Execute your flows and view the outcome.

Execution is a single run of a flow in a specific state.

Task Run

A task run is a single run of an individual task within an execution.

Each task run has associated data such as:

  • Execution ID
  • State
  • Start Date
  • End Date

Attempts

Each task run can have one or more attempts. Most task runs will have only one attempt, but you can configure retries for a task. If retries have been configured, a task failure will generate new attempts until the retry maxAttempt or maxDuration threshold is hit.

Outputs

Each task can generate output data that other tasks of the current flow execution can use.

These outputs can be variables or files that will be stored inside Kestra's internal storage.

Outputs are described on each task documentation page and can be seen in the Outputs tab of the Execution page.

You can read more about Outputs on the Outputs page.

Metrics

Each task can expose metrics that may be useful in understanding the internals of a task. Metrics may include, file size, number of returned rows, or query duration. You can view the available metrics for a task type on its documentation page.

Metrics can be seen in the Metrics tab of the Executions page.

Below is an example of a flow generating metrics:

yaml
id: load_data_to_bigquery
namespace: company.team

tasks:
  - id: http_download
    type: io.kestra.plugin.core.http.Download
    uri: https://huggingface.co/datasets/kestra/datasets/raw/main/csv/orders.csv

  - id: load_biqquery
    type: io.kestra.plugin.gcp.bigquery.Load
    description: Load data into BigQuery
    autodetect: true
    csvOptions:
      fieldDelimiter: ","
    destinationTable: kestra-dev.demo.orders
    format: CSV
    from: "{{ outputs.http_download.uri }}"

We can see the list of metrics that the BigQuery Load task type will generate in the documentation here.

After executing the flow, you can see the metrics generated by the BigQuery Load task in the Metrics tab.

bigquery_metrics

State

An Execution or a Task Run can be in a particular state.

There are multiple possible states:

StateDescription
CREATEDThe Execution or Task Run is waiting to be processed.

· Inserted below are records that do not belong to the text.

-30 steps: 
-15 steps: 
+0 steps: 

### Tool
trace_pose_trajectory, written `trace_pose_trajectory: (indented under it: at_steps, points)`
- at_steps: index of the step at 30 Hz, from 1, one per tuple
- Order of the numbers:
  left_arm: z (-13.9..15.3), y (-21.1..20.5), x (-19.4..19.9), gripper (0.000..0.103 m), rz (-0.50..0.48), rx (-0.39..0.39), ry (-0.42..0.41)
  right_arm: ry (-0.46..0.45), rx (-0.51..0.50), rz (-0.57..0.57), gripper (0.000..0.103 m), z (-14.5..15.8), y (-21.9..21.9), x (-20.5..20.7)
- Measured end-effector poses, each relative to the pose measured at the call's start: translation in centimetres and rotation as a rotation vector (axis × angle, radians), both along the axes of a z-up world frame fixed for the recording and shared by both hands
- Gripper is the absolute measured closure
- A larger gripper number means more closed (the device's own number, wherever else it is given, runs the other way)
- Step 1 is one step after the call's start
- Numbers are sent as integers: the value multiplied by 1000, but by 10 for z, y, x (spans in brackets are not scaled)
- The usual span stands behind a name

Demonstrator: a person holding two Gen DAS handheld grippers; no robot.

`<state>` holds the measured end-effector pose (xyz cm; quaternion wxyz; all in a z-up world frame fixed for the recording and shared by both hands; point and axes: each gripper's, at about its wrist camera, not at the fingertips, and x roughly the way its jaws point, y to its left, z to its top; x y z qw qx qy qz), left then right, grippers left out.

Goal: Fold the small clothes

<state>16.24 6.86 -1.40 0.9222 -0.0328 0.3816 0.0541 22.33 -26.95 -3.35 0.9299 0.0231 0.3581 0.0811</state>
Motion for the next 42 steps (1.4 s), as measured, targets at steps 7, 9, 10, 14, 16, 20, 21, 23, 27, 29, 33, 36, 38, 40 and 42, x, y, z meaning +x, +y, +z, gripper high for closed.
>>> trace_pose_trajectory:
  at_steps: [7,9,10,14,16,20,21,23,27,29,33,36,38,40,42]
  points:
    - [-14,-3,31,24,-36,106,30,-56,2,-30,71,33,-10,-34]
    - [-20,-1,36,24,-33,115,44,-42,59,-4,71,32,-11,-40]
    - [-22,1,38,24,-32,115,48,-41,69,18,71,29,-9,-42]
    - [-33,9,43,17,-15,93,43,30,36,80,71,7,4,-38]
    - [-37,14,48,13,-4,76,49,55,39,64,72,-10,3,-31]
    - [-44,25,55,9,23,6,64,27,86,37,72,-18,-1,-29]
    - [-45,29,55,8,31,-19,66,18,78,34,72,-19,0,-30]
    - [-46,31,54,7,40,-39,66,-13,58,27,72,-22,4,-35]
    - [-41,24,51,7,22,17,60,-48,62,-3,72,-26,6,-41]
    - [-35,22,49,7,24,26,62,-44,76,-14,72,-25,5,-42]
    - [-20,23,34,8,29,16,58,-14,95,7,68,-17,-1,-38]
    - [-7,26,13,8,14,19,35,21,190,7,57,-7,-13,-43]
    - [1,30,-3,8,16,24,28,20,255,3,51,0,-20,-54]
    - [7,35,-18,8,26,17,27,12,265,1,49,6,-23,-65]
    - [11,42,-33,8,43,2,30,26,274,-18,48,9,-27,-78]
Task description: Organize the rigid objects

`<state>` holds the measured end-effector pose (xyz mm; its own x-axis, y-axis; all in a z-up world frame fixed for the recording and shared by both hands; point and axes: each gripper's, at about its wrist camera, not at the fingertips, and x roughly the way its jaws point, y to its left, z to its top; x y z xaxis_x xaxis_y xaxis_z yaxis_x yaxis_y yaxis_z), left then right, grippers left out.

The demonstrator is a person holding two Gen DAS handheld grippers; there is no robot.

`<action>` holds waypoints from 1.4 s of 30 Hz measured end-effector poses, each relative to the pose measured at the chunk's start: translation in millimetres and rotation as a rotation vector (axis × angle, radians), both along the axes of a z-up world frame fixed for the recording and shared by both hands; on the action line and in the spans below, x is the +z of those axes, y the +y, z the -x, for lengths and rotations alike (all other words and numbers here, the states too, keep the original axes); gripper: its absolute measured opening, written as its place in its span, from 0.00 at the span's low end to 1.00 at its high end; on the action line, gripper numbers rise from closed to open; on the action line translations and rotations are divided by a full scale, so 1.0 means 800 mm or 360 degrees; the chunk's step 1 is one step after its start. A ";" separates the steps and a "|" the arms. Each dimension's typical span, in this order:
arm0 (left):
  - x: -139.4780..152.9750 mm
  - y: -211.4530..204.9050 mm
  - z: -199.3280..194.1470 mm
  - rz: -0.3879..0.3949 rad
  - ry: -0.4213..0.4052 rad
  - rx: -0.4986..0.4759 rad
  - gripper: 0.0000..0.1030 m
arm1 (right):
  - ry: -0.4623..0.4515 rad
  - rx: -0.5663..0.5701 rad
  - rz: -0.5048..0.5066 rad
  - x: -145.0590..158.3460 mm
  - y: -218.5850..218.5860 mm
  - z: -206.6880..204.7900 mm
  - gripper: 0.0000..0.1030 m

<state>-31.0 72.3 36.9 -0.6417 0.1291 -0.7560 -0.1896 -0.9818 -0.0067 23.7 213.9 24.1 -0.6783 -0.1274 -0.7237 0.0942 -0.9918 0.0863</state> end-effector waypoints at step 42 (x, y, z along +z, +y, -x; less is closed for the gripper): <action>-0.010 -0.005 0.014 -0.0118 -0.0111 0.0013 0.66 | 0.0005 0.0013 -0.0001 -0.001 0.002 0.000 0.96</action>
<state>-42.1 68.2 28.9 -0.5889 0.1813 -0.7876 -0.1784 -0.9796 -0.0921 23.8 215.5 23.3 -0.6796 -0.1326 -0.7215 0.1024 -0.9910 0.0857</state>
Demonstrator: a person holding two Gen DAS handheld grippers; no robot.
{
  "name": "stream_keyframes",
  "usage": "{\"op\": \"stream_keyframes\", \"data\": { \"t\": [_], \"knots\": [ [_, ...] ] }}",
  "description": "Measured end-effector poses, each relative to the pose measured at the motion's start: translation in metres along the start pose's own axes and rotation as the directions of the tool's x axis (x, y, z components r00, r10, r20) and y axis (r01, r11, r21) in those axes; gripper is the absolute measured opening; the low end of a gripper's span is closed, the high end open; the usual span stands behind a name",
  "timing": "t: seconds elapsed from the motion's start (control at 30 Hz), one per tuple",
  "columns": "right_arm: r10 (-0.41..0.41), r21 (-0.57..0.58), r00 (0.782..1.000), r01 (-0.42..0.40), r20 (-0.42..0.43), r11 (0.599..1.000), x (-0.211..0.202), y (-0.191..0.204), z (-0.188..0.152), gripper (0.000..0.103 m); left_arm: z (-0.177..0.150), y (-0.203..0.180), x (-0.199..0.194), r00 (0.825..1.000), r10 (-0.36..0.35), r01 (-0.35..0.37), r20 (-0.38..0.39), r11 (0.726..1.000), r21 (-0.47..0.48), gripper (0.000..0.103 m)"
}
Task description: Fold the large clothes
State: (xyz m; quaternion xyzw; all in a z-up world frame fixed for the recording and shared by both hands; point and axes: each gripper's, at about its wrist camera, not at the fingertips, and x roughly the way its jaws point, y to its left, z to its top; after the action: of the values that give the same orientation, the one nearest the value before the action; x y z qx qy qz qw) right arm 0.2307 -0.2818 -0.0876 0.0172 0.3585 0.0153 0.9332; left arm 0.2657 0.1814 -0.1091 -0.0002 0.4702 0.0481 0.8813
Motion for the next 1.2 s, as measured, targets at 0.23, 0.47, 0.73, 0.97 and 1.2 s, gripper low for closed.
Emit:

This state usually means that the Execution is in a queue and is yet to be started.
RUNNINGThe Execution or Task Run is currently being processed.
PAUSEDThe Execution or Task Run has been paused. This status is used for two reasons: Manual validation and Delay (for a specified duration before continuing the execution).
SUCCESSThe Execution or Task Run has been completed successfully.
WARNINGThe Execution or Task Run exhibited unintended behavior, but the execution continued and was flagged with a warning.
FAILEDThe Execution or Task Run exhibited unintended behavior that caused the execution to fail.
KILLINGA command was issued that asked for the Execution or Task Run to be killed. The system is in the process of killing the associated tasks.
KILLEDAn Execution or Task Run was killed (upon request), and no more tasks will run.
RESTARTEDThis status is transitive. It is the same as CREATED, but for a flow that has already been executed, failed, and has been restarted.
CANCELLEDAn Execution or Task Run has been aborted because it has reached its defined concurrency limit. The limit was set to the CANCEL behavior.
QUEUEDAn Execution or Task Run has been put on hold because it has reached its defined concurrency limit. The limit was set to the QUEUE behavior.
RETRYINGThe Execution or Task Run is currently being retried.
RETRIEDAn Execution or Task Run exhibited unintended behavior, stopped, and created a new execution as defined by its flow-level retry policy. The policy was set to the CREATE_NEW_EXECUTION behavior.

Execution expressions

There are a number of execution expressions which you can use inside of your flow.

ParameterDescription
{{ execution.id }}The execution ID, a generated unique id for each execution.
{{ execution.startDate }}The start date of the current execution, can be formatted with {{ execution.startDate | date("yyyy-MM-dd HH:mm:ss.SSSSSS") }}.
{{ execution.originalId }}The original execution ID, this id will never change even in case of replay and keep the first execution ID.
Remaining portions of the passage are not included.